## To do
Transcribe, exactly and in full, every line from the one including "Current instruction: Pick" to the end of the listing.
|---|
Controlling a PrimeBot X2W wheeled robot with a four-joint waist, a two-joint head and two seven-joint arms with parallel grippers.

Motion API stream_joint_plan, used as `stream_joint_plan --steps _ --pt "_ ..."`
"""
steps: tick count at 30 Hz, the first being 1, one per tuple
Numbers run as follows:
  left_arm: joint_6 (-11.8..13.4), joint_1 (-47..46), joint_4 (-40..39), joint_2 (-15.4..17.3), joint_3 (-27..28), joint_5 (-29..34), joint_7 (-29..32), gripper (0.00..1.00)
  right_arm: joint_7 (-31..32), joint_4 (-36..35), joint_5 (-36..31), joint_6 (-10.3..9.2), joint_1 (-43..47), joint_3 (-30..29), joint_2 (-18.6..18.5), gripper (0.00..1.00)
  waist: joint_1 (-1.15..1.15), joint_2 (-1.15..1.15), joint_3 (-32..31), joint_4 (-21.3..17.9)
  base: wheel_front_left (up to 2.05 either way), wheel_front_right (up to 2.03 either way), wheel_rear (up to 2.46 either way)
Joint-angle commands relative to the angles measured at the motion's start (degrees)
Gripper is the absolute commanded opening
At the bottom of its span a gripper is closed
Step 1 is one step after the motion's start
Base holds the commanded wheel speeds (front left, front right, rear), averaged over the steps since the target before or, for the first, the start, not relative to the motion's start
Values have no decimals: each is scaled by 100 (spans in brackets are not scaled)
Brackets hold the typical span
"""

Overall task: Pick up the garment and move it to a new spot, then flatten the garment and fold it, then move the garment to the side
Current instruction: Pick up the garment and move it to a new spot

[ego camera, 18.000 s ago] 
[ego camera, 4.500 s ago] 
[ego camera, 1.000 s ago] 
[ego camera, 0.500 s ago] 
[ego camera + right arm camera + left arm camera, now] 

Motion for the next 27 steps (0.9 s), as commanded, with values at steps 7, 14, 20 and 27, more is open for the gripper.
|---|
## Response area
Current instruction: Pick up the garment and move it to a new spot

[ego camera, 18.000 s ago] 
[ego camera, 4.500 s ago] 
[ego camera, 1.000 s ago] 
[ego camera, 0.500 s ago] 
[ego camera + right arm camera + left arm camera, now] 

Motion for the next 27 steps (0.9 s), as commanded, with values at steps 7, 14, 20 and 27, more is open for the gripper.

Nothing else is needed to complete this exercise.